JEDEC developing reduced pin count HBM4 standard to enable higher capacity

3 min read Original article ↗

The JEDEC Solid State Technology Association is developing a way to increase overall high bandwidth memory (HBM) capacity with longer channel distances to enable more HBM stacks per GPU.

JEDEC is the Joint Electron Device Engineering Council. Standard Package High Bandwidth Memory (SPHBM4) is similar to an HBM4 device with its silicon substrate, but with fewer pins in the different base interface die design, which can be mounted on standard organic substrates.

Mian Quddus

Mian Quddus, chairman of the JEDEC Board of Directors, said: “JEDEC members are actively shaping the standards that will define next generation modules for use in AI data centers, driving the future of innovation in infrastructure and performance.”

HBM3 has 1024 pins. An HBM4 device has 2,048 pins, through which digital signals pass, doubling its performance. The planned SPHBM4 device has a quarter of this number, 512, and operates at a higher frequency, with 4:1 serialization, so that it supplies the same aggregate throughput as HBM4. It means one SPHBM4 pin can do the same amount of work as four HBM4 pins in bandwidth terms. 

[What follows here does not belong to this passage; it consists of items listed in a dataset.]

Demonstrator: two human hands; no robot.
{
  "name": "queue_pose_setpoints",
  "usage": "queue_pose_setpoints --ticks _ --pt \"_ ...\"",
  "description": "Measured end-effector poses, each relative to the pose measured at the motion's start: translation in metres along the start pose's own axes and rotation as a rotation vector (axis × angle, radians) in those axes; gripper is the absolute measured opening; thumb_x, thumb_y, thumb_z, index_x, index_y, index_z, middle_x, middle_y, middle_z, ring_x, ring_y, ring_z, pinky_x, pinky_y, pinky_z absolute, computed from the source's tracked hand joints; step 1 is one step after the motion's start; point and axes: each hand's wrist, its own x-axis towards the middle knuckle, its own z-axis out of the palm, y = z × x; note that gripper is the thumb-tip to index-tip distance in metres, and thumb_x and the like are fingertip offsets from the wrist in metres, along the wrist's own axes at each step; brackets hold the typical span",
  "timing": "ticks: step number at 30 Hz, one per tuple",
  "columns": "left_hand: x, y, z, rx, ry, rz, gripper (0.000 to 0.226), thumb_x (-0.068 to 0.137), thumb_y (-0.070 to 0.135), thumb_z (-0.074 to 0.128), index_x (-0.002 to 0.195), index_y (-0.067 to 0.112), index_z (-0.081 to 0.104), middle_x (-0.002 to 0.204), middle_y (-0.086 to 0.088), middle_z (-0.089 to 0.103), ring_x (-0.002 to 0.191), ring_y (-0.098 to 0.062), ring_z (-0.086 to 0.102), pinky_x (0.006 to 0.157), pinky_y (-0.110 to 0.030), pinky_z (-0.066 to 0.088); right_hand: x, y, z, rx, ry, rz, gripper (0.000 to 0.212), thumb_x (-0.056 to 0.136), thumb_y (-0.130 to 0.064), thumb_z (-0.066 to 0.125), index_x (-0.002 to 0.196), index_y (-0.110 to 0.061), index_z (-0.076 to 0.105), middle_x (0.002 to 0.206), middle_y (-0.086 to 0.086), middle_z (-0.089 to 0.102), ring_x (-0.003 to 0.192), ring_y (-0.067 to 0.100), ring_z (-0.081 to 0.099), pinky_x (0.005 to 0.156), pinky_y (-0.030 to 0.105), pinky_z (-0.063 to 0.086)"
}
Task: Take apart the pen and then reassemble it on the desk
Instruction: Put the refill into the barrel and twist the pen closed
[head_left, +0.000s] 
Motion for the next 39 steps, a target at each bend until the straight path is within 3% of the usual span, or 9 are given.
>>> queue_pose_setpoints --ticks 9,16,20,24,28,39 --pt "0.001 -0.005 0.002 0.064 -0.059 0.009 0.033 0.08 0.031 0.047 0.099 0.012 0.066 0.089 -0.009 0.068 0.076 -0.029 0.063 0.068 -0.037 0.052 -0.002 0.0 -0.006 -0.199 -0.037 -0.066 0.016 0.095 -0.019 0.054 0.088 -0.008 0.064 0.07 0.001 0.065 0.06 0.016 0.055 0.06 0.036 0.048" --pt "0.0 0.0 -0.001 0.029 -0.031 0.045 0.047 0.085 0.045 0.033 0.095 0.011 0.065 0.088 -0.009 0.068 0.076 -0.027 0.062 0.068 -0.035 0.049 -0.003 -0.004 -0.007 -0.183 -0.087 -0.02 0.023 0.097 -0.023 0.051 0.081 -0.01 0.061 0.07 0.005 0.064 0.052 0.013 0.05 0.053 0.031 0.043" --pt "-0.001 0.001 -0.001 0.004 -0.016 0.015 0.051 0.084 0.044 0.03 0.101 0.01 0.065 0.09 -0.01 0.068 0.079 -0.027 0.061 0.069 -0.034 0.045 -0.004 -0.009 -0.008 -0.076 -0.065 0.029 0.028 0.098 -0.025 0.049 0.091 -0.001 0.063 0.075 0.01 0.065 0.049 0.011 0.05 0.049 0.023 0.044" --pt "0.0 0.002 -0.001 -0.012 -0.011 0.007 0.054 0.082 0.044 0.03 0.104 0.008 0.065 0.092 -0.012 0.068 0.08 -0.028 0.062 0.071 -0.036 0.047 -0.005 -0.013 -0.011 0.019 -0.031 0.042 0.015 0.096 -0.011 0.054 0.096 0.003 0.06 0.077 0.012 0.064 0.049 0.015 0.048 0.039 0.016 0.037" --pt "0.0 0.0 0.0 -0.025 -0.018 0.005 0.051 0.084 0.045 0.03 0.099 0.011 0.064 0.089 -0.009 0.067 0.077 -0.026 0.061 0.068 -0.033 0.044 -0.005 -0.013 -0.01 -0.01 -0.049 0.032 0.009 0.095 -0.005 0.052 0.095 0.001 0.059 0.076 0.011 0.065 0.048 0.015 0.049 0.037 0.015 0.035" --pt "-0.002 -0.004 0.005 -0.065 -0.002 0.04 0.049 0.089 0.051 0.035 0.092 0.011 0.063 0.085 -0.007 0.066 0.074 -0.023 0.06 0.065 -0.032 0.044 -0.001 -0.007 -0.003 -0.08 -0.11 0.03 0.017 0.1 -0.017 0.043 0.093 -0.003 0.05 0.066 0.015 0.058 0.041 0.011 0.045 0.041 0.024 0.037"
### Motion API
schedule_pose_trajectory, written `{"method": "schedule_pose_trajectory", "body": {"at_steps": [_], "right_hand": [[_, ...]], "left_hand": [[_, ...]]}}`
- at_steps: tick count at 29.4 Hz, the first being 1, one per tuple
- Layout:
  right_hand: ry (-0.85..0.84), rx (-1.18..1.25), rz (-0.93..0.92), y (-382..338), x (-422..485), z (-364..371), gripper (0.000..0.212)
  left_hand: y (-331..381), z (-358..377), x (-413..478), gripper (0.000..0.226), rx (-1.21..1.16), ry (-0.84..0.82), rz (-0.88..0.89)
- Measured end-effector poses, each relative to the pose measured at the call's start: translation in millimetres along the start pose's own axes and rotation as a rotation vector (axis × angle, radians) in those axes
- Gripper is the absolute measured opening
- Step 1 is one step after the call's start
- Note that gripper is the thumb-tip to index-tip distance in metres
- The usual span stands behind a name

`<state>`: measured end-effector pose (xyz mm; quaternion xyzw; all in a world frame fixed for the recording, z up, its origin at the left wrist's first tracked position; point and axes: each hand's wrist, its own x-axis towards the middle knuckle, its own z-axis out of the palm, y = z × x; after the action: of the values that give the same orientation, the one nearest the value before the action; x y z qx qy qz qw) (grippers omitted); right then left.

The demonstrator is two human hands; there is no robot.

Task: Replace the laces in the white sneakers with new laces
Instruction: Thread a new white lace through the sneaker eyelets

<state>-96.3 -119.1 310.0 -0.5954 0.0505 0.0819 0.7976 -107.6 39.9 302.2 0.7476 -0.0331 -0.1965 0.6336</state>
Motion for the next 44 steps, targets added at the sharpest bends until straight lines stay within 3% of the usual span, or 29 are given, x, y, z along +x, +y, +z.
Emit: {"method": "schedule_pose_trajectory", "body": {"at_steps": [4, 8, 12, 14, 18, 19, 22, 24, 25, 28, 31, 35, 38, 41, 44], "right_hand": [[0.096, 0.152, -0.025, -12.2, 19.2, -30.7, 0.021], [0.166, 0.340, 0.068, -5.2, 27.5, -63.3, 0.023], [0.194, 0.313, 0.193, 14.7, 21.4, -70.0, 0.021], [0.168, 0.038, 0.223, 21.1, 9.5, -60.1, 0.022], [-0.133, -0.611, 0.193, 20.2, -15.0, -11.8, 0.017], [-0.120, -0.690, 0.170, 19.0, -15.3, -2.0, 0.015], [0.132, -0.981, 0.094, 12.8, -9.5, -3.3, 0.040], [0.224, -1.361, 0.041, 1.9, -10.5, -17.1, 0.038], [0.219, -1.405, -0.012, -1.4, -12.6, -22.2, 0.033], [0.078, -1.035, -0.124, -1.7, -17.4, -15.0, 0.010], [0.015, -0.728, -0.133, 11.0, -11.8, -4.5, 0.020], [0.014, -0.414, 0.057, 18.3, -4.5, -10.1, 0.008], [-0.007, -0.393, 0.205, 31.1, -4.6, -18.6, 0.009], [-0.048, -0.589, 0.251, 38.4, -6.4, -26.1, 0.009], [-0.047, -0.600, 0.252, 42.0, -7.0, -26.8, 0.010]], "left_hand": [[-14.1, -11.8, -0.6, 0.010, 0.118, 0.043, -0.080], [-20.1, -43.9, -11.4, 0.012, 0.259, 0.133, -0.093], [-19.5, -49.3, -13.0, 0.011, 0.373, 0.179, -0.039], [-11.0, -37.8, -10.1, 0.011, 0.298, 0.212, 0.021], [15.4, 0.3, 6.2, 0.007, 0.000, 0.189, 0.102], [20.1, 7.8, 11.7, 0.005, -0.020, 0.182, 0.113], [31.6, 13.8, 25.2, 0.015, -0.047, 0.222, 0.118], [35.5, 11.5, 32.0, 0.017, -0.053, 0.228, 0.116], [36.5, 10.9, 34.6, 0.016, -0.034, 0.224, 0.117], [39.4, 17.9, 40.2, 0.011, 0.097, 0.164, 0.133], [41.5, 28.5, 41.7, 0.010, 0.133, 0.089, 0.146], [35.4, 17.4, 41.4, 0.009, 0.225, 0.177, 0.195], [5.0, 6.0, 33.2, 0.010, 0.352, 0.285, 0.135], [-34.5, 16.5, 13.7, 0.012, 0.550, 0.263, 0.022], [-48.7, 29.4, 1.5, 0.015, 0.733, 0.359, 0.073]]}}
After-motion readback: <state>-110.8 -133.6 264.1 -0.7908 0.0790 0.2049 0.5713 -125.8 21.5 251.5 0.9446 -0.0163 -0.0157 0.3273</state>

Because there are fewer pins, they can be set wider apart. JEDEC says this change allows the relaxed bump pitch required for connection to organic substrates.

Silicon substrates support a high interconnect density, with lines having a more than 10 μm pitch, whereas organic substrates have a less than 20 μm pitch. They also cost less.

HBM4 and SPHBM4 devices are expected to have the same memory capacity. Organic substrate-mounted devices can be further away (have a longer channel length) from HBM4 devices. This potentially increases the number of permissible SPHBM4 stacks and so increases overall memory capacity over HBM4.

SPHBM4 memory stacks, with a 4:1 pin count reduction, will need a redesigned base logic die.

Eliyan, a base logic die semiconductor company, posted a LinkedIn comment about SPHBM4: “Our #NuLink D2D/D2M #interconnect solution has demonstrated the ability to achieve 4TB/s of bandwidth in standard packaging, which is up to 2x the bandwidth required by the recently published HBM4 standard, so we look forward to leveraging the work JEDEC has done with SPHBM4 to allow organic substrates to be a viable implementation option in addressing the memory wall challenges of high-performance compute.”

B&F HBM graphic

The interposer connecting the SPHBM4 memory stack and its base logic die to an accelerator would change from a silicon design to an organic substrate design.

Quddus is also VP Standards and Technology Enabling at Samsung. HBM suppliers Micron, Samsung, and SK hynix are JEDEC members and are developing HBM4E and technologies. They would need to support SPHBM4 for it to become a real standard. More HBM capacity and lower manufacturing costs seem like good ideas but will the gains be enough to convince the three HBM4 suppliers? JEDEC’s SPHBM4 announcement concludes: “JEDEC standards are subject to change during and after the development process, including disapproval by the JEDEC Board of Directors.”